Her hair started falling out yesterday, black strands skirting the shower drain, squid ink pasta in electric purple pools. She doesn’t want to go bald, not yet. She wants a mohawk first. She announced this – shrieked it, repeatedly – during her most recent cycle at the clinic. Nurses in hazmat gowns ran for the Lorazepam. Men whose mothers will help them bury wives all froze, aghast at the lupine fury exploding from a body ten pounds lighter and three shades paler than the month before.

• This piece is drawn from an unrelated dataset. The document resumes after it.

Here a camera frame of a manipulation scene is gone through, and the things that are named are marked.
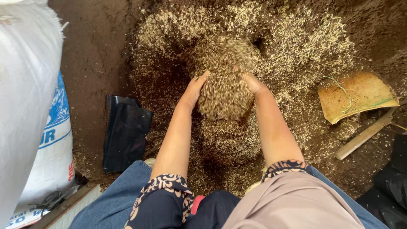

We’re already mentally preparing for our return. She’ll sit in a recliner the color of curry; I’ll post up on a folding chair, ready with a bucket and a bag of ginger chews; both of us will shout at her Cisplatin drip to drip faster. We’ll watch gameshows where contestants get seriously injured. She’ll wear a “Rose of Versailles” facemask that promises years of longevity. I’ll (eventually) wear a “Rose of Versailles” facemask that promises years of longevity. We’ll laugh at our fucked-up mistakes, not because we’ve stopped paying for them, but because they don’t matter anymore.
She turns on the clippers, watches the blades oscillate. Speaking of vending machines…She asks what I’d do if she comes back and her ghost is trapped in one, if she’s reincarnated as a Kit-Kat bar or bottle of milk tea. Would you stand guard and protect me from the thirsty, hungry people that want to take me away? She’s crying now, gnawing the spot on her lip that was pierced when she was in high school. Suppose I come back as a “Suzi” or a “Jenni”? She can feel I’m on the verge of rattling off positive remission rates for women under 40, stats from clinical trials, disease-reversing benefits of a plant-based diet. I get handed another Sad Pass; a bog surrounded by a wrought iron fence. Good, I knew you would. Now shut up and give me my mohawk. I want to look the same as Cherry Nishida on the cover of that Zouo record.
I run the clippers along the left side of her scalp. Burning mineral oil. Grapefruit. Persimmon. Benzene. Mirrored artifacts dance across our feet. VHS noise warps the frame. Let’s spike it and dye it red after you finish. Her hair goes easy, refuses a fight, falling like Abaddon to the street below. Punk rock, baby.